Recorded data:
┌────────
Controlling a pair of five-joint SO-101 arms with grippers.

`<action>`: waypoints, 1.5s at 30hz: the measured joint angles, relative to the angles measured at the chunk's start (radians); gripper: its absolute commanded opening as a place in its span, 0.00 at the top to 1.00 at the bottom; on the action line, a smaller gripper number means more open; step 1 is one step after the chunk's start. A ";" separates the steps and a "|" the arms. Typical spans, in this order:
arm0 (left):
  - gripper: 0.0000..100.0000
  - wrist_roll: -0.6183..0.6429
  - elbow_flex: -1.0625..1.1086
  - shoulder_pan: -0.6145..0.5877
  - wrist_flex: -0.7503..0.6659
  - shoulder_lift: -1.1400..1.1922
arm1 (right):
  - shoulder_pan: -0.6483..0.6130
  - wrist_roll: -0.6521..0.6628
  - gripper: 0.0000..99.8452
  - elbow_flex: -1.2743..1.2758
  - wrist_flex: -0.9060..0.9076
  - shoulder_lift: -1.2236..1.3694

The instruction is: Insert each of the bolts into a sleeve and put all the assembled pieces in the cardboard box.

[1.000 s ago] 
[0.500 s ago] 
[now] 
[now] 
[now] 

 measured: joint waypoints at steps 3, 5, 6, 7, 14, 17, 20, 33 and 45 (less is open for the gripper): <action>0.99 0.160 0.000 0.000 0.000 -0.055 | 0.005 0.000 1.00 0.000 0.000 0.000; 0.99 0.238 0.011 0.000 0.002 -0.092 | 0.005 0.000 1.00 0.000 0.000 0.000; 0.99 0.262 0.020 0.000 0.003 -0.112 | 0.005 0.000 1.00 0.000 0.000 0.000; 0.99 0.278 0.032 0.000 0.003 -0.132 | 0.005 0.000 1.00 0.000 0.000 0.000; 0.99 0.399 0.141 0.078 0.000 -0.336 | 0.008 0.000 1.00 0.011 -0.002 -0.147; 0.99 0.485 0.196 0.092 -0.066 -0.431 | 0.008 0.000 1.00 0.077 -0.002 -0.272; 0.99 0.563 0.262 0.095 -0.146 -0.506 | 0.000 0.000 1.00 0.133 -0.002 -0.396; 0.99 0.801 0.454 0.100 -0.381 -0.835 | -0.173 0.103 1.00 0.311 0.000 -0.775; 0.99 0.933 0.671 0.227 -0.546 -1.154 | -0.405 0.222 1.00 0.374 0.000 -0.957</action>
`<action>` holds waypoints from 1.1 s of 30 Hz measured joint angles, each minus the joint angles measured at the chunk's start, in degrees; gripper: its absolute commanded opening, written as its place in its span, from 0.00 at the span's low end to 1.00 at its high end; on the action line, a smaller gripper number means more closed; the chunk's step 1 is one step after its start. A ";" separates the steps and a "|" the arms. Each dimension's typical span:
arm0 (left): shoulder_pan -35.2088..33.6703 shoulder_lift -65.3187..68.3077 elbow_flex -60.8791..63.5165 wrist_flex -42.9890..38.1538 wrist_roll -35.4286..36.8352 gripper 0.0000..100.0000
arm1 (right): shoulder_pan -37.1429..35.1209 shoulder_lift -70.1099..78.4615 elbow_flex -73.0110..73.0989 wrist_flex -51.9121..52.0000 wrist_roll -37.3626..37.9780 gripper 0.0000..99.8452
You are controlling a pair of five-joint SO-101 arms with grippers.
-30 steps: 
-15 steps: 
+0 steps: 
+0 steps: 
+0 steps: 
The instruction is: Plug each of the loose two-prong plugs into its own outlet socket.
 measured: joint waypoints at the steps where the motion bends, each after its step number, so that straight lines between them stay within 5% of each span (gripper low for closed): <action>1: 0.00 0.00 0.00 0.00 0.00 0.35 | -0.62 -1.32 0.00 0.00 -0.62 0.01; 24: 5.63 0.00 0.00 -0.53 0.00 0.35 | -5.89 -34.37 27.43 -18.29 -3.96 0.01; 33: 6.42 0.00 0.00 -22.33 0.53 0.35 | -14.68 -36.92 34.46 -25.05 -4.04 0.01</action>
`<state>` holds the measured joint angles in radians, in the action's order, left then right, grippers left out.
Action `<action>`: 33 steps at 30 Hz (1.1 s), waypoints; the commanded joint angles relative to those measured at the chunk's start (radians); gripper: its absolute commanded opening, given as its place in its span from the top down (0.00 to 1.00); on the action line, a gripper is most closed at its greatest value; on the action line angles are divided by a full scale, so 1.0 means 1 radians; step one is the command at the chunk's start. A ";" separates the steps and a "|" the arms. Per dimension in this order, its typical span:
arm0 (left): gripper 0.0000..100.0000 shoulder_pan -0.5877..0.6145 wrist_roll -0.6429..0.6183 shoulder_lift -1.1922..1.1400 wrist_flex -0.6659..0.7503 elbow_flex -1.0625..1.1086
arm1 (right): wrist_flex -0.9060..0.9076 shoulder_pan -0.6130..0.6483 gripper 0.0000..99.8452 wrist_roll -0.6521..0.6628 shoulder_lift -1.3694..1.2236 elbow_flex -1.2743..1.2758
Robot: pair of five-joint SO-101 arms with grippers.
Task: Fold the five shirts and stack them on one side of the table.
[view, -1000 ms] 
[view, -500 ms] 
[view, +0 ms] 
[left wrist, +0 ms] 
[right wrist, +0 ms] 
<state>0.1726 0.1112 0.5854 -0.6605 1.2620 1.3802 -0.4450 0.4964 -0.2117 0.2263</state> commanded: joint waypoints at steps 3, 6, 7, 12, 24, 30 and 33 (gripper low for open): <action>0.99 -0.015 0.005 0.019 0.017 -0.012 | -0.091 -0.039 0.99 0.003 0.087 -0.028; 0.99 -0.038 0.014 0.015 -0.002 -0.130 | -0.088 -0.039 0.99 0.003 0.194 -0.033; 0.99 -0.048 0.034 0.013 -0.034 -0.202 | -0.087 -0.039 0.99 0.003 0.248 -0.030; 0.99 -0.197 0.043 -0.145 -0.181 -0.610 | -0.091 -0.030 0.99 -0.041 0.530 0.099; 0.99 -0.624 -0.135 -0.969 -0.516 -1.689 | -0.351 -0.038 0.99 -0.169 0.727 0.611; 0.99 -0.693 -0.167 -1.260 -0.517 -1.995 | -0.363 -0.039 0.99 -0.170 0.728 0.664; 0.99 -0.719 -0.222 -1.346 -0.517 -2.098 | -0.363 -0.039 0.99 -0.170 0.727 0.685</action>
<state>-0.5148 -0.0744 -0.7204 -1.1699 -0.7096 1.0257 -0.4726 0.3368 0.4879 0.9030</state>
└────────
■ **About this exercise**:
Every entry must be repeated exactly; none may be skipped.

■ **Response for this exercise**:
Controlling a pair of five-joint SO-101 arms with grippers.

`<action>`: waypoints, 1.5s at 30hz: the measured joint angles, relative to the angles measured at the chunk's start (radians); gripper: its absolute commanded opening as a place in its span, 0.00 at the top to 1.00 at the bottom; on the action line, a smaller gripper number means more open; step 1 is one step after the chunk's start. A ";" separates the steps and a "|" the arms. Typical spans, in this order:
arm0 (left):
  - gripper: 0.0000..100.0000
  - wrist_roll: -0.6183..0.6429
  - elbow_flex: -1.0625..1.1086
  - shoulder_pan: -0.6145..0.5877
  - wrist_flex: -0.7503..0.6659
  - shoulder_lift: -1.1400..1.1922
arm1 (right):
  - shoulder_pan: -0.6483..0.6130
  - wrist_roll: -0.6521..0.6628
  - gripper: 0.0000..99.8452
  - elbow_flex: -1.2743..1.2758
  - wrist_flex: -0.9060..0.9076
  - shoulder_lift: -1.2236..1.3694

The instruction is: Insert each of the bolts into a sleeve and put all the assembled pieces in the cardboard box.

[1.000 s ago] 
[0.500 s ago] 
[now] 
[now] 
[now] 

 measured: joint waypoints at steps 3, 5, 6, 7, 14, 17, 20, 33 and 45 (less is open for the gripper): <action>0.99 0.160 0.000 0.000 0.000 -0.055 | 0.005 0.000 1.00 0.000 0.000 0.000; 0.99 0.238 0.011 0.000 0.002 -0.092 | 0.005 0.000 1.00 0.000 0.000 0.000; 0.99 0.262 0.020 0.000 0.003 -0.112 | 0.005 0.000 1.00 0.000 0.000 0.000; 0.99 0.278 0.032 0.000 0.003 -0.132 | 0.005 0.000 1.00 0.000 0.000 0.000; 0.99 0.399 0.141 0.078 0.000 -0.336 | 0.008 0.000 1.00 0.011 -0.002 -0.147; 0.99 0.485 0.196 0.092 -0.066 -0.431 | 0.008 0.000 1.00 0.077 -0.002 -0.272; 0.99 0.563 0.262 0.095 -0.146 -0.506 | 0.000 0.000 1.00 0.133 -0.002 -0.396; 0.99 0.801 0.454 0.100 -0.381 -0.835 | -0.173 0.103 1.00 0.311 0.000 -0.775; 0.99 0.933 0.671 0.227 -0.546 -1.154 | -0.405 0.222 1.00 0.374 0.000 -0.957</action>
`<action>` holds waypoints from 1.1 s of 30 Hz measured joint angles, each minus the joint angles measured at the chunk's start, in degrees; gripper: its absolute commanded opening, written as its place in its span, from 0.00 at the span's low end to 1.00 at its high end; on the action line, a smaller gripper number means more closed; the chunk's step 1 is one step after its start. A ";" separates the steps and a "|" the arms. Each dimension's typical span:
arm0 (left): shoulder_pan -35.2088..33.6703 shoulder_lift -65.3187..68.3077 elbow_flex -60.8791..63.5165 wrist_flex -42.9890..38.1538 wrist_roll -35.4286..36.8352 gripper 0.0000..100.0000
arm1 (right): shoulder_pan -37.1429..35.1209 shoulder_lift -70.1099..78.4615 elbow_flex -73.0110..73.0989 wrist_flex -51.9121..52.0000 wrist_roll -37.3626..37.9780 gripper 0.0000..99.8452
You are controlling a pair of five-joint SO-101 arms with grippers.
-30 steps: 
-15 steps: 
+0 steps: 
+0 steps: 
+0 steps: 
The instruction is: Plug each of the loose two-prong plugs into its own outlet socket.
 measured: joint waypoints at the steps where the motion bends, each after its step number, so that straight lines between them stay within 5% of each span (gripper low for closed): <action>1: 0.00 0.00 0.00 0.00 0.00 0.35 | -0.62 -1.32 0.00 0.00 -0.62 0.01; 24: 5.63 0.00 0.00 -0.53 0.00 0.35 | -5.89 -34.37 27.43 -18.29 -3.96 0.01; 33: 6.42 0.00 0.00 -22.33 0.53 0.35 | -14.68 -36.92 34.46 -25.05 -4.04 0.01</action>
`<state>` holds the measured joint angles in radians, in the action's order, left then right, grippers left out.
Action `<action>`: 33 steps at 30 Hz (1.1 s), waypoints; the commanded joint angles relative to those measured at the chunk's start (radians); gripper: its absolute commanded opening, given as its place in its span from the top down (0.00 to 1.00); on the action line, a gripper is most closed at its greatest value; on the action line angles are divided by a full scale, so 1.0 means 1 radians; step one is the command at the chunk's start. A ";" separates the steps and a "|" the arms. Per dimension in this order, its typical span:
arm0 (left): gripper 0.0000..100.0000 shoulder_pan -0.5877..0.6145 wrist_roll -0.6429..0.6183 shoulder_lift -1.1922..1.1400 wrist_flex -0.6659..0.7503 elbow_flex -1.0625..1.1086
arm1 (right): wrist_flex -0.9060..0.9076 shoulder_pan -0.6130..0.6483 gripper 0.0000..99.8452 wrist_roll -0.6521..0.6628 shoulder_lift -1.3694..1.2236 elbow_flex -1.2743..1.2758
Robot: pair of five-joint SO-101 arms with grippers.
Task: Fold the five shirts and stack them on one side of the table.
[view, -1000 ms] 
[view, -500 ms] 
[view, +0 ms] 
[left wrist, +0 ms] 
[right wrist, +0 ms] 
<state>0.1726 0.1112 0.5854 -0.6605 1.2620 1.3802 -0.4450 0.4964 -0.2117 0.2263</state> commanded: joint waypoints at steps 3, 6, 7, 12, 24, 30 and 33 (gripper low for open): <action>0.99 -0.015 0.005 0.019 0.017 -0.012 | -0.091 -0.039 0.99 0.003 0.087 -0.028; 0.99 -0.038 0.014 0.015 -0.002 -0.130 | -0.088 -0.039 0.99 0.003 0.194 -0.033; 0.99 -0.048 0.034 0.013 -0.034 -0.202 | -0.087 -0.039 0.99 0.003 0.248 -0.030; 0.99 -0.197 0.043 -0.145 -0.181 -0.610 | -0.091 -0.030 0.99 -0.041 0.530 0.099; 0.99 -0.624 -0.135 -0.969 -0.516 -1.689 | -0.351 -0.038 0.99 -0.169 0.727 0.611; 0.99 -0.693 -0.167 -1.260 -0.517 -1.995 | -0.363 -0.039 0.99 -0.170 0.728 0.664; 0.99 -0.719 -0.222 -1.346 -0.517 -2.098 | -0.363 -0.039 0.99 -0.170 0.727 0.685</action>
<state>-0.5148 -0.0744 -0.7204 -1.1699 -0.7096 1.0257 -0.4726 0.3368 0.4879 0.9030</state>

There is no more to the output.